Thanks to a historic ruling from the Supreme Court on Friday, the road is open for Canada to create a national securities regulator. Now that there is real momentum on the issue, Ottawa and the provinces should move quickly to take advantage of it, and finish the job.
Of course, this being Canada, the final product will not be a national securities regulator in the way the 19 other countries in the G20 understand it. While those nations have a single body that oversees capital markets, our Constitution prevents something as obvious and sensible as that by making the regulation of markets a provincial jurisdiction.
Repeated calls for a single regulator have been thwarted by provinces that have objected to any federal overreach. Most recently, in 2011, the Supreme Court blocked a plan to create a national body.
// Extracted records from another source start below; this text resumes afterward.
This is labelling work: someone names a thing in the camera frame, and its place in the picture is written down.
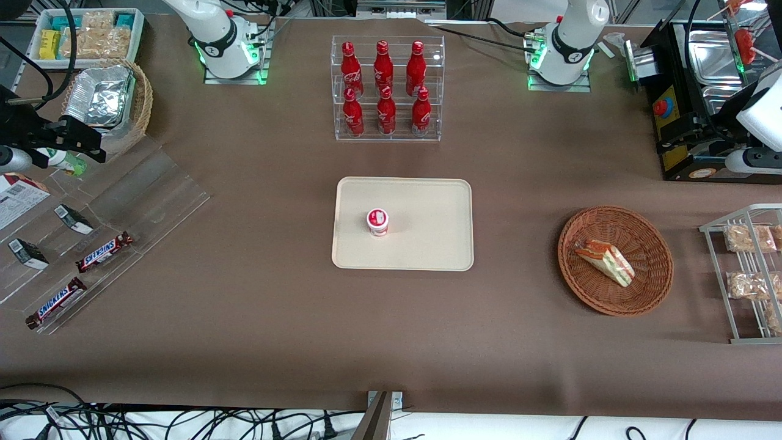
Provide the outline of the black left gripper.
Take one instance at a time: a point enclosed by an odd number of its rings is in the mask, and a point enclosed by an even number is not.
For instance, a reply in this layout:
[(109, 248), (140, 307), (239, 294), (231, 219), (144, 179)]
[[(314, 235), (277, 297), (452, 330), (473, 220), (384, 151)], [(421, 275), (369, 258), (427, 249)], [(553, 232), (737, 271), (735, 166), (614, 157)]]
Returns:
[(687, 112), (671, 122), (673, 133), (692, 133), (688, 139), (657, 141), (657, 154), (684, 152), (687, 161), (715, 161), (745, 146), (745, 129), (737, 111), (719, 111), (709, 119)]

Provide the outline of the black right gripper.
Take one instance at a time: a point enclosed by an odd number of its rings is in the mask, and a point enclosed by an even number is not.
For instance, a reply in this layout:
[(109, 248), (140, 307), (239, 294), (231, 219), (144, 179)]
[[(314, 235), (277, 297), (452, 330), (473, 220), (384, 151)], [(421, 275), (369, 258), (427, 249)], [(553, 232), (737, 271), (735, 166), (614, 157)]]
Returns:
[(61, 164), (81, 164), (86, 156), (98, 163), (106, 162), (101, 148), (101, 133), (73, 116), (62, 116), (58, 122), (40, 117), (30, 104), (12, 105), (17, 98), (8, 87), (1, 86), (1, 166), (2, 168), (47, 168), (50, 156), (39, 149), (56, 149), (62, 139)]

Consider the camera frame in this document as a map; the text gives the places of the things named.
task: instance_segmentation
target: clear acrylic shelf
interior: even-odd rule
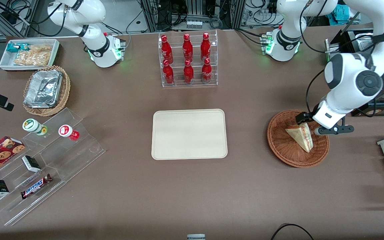
[[[201,61],[201,42],[202,35],[207,32],[209,34],[209,41],[211,44],[210,47],[210,65],[212,67],[211,81],[208,84],[204,84],[201,79],[202,66],[204,62]],[[217,85],[218,84],[218,41],[217,41],[217,31],[196,31],[196,32],[188,32],[190,35],[190,41],[193,46],[193,62],[192,68],[194,70],[194,83],[192,85],[188,85],[185,83],[183,68],[185,66],[185,58],[183,56],[183,35],[179,35],[178,32],[164,32],[159,34],[158,38],[158,51],[160,57],[160,69],[161,69],[161,79],[163,87],[193,87],[193,86],[208,86],[208,85]],[[173,63],[171,67],[173,68],[174,73],[174,84],[168,85],[165,81],[163,74],[163,60],[164,57],[162,55],[161,46],[161,36],[166,35],[169,44],[171,45],[173,52]]]
[[[46,135],[26,135],[22,141],[29,150],[23,150],[0,168],[0,179],[5,181],[10,191],[8,195],[0,196],[0,216],[6,226],[14,225],[105,152],[80,123],[81,120],[65,108],[43,123],[48,127]],[[64,124],[80,133],[78,140],[72,141],[58,134],[59,127]],[[41,171],[28,171],[21,159],[24,155],[34,157]],[[20,192],[48,173],[53,180],[28,198],[22,199]]]

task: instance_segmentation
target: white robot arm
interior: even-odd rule
[[[60,0],[47,7],[50,19],[79,37],[88,48],[91,60],[99,67],[111,67],[123,58],[124,48],[118,38],[105,35],[96,23],[106,17],[106,10],[99,0]]]
[[[276,61],[288,61],[297,52],[302,32],[306,29],[306,20],[303,17],[314,17],[318,14],[329,14],[337,5],[337,0],[278,0],[276,11],[284,17],[281,29],[267,32],[267,47],[265,53]]]
[[[352,110],[373,100],[384,85],[384,0],[344,2],[372,20],[374,48],[371,54],[337,54],[326,65],[324,76],[331,91],[313,112],[302,113],[296,118],[298,123],[311,120],[318,122],[323,128],[317,129],[317,134],[342,133],[338,131],[337,122]]]

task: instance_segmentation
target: round wicker basket
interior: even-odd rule
[[[54,115],[61,110],[66,105],[67,99],[69,98],[69,91],[70,91],[70,80],[69,76],[66,74],[66,72],[63,70],[63,68],[58,66],[51,66],[51,67],[45,67],[43,69],[40,69],[39,71],[50,71],[50,70],[58,70],[63,74],[63,79],[60,86],[60,94],[58,103],[54,108],[29,108],[25,104],[23,104],[23,107],[26,109],[27,112],[34,115],[39,115],[41,117],[48,117],[51,115]],[[31,82],[32,76],[29,78],[29,81],[26,83],[25,90],[23,91],[23,97],[26,97],[26,93],[29,89],[29,84]]]
[[[328,154],[330,142],[328,136],[318,136],[314,130],[316,122],[308,123],[314,147],[307,153],[285,131],[288,126],[296,124],[296,116],[302,111],[286,110],[275,115],[268,126],[268,142],[273,153],[283,162],[294,167],[313,167],[321,163]]]

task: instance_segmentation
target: brown table surface
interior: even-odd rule
[[[338,28],[309,27],[314,48]],[[355,132],[330,137],[327,158],[310,169],[276,158],[266,140],[270,119],[305,109],[305,90],[326,64],[304,44],[289,62],[263,56],[239,33],[218,31],[219,85],[163,89],[158,34],[134,35],[125,61],[97,67],[79,38],[59,38],[56,64],[69,74],[67,107],[107,152],[12,227],[0,239],[269,239],[282,223],[297,223],[315,239],[384,239],[384,117],[348,117]],[[30,72],[0,72],[0,138],[21,139],[29,117],[22,106]],[[328,92],[323,77],[310,105]],[[221,108],[228,155],[223,159],[155,161],[152,117],[159,110]],[[307,239],[283,229],[278,239]]]

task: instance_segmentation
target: candy bar
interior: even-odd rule
[[[26,189],[26,191],[21,192],[20,194],[22,195],[22,198],[26,199],[27,197],[32,195],[32,193],[35,193],[36,191],[38,191],[38,189],[40,189],[41,187],[44,187],[45,184],[47,184],[52,180],[53,179],[50,177],[50,174],[47,174],[47,176],[45,176],[44,178],[42,178],[41,180],[33,184],[30,188]]]
As a consequence, Canada is a country where companies that want to trade securities have to deal with a patchwork of provincial regulators, as well as a federal one, resulting in duplicate red tape and inconsistent enforcement.
As a constitutional workaround, in 2013, Ottawa and six less obdurate provinces and territories proposed the Capital Markets Regulatory Authority, a co-operative body that would be overseen by a council of ministers from participating jurisdictions. The proposal includes a model provincial/territorial law that deals with the day-to-day aspects of the securities trade, and a federal law aimed at preventing and managing systemic risk, including criminal offences for violations. The new CMRA will only have jurisdiction in places that adopt the model provincial/territorial law.
Ontario, British Columbia, Saskatchewan, New Brunswick, Prince Edward Island and Yukon are in. Alberta and Quebec are opposed and can keep the new regulator off their turf, but Friday’s court ruling effectively says they can’t block the agency from getting to work in provinces that welcome it.
It is now up to Ottawa and the participating provinces and territory to adopt the necessary legislation and to get this much needed agency up and running. With Ontario and B.C. on board, the two biggest securities markets are covered. There will be holdouts, so it won’t be perfect. But it will be a very Canadian solution to a very Canadian problem.